8. If fate gives you a lemon, make lemonade out of it.

Very good quote Dale Carnegie, which says that you can find a way out of any situation. Everything that you consider to be problems and failures is actually not such. What makes a situation problematic? That's right, our attitude towards it. Some, when faced with problems, become discouraged, begin to worry and fear that they will not be able to find the right way out. Others, when faced with a similar situation in their lives, think completely differently. They understand that a problem is not a problem at all, but an opportunity to analyze their actions, understand what was done wrong, and realize certain moments and do everything again, only taking into account the experience and knowledge gained.

Someone who receives a lemon may grimace and say, “Ugh, what disgusting,” while someone else will make lemonade and enjoy it on a hot summer day.

9. Stay busy. This is the cheapest medicine on earth - and one of the most effective.

I don’t even know what to add here. In essence, this phrase says it all. Always find something to do: work, write, study, draw, sing, learn, actively look at nature outside the window. When you are busy, then no problems are significant; when you are busy, then all difficulties disappear. The main thing is that this activity brings pleasure, that you really enjoy what you are doing.

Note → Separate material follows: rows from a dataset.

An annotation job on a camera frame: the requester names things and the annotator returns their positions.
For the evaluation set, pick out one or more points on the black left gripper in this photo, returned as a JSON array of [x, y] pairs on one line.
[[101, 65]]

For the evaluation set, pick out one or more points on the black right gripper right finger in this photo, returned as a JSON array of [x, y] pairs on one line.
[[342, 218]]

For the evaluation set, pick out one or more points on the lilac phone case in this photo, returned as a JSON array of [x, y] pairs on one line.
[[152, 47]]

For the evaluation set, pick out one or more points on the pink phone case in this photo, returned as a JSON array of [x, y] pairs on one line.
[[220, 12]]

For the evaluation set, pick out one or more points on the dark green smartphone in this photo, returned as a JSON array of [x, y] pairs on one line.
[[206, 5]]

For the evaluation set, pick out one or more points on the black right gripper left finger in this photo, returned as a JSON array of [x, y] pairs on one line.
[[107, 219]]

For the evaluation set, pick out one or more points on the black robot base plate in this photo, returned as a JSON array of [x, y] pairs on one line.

10. Act as if you are already happy and you will actually become happier.

Above, we have already emphasized more than once that whatever thoughts dominate your life, that’s how it becomes. If you want to be loved, then feel and give love. If you want to be rich, radiate abundance and never doubt for a moment that you are worthy big money. If you want to be happy, then why wait, feel happiness, joy and harmony within yourself now.

It all starts with a thought in inner awareness. And only when you start thinking correctly, the whole world will adapt to your desires.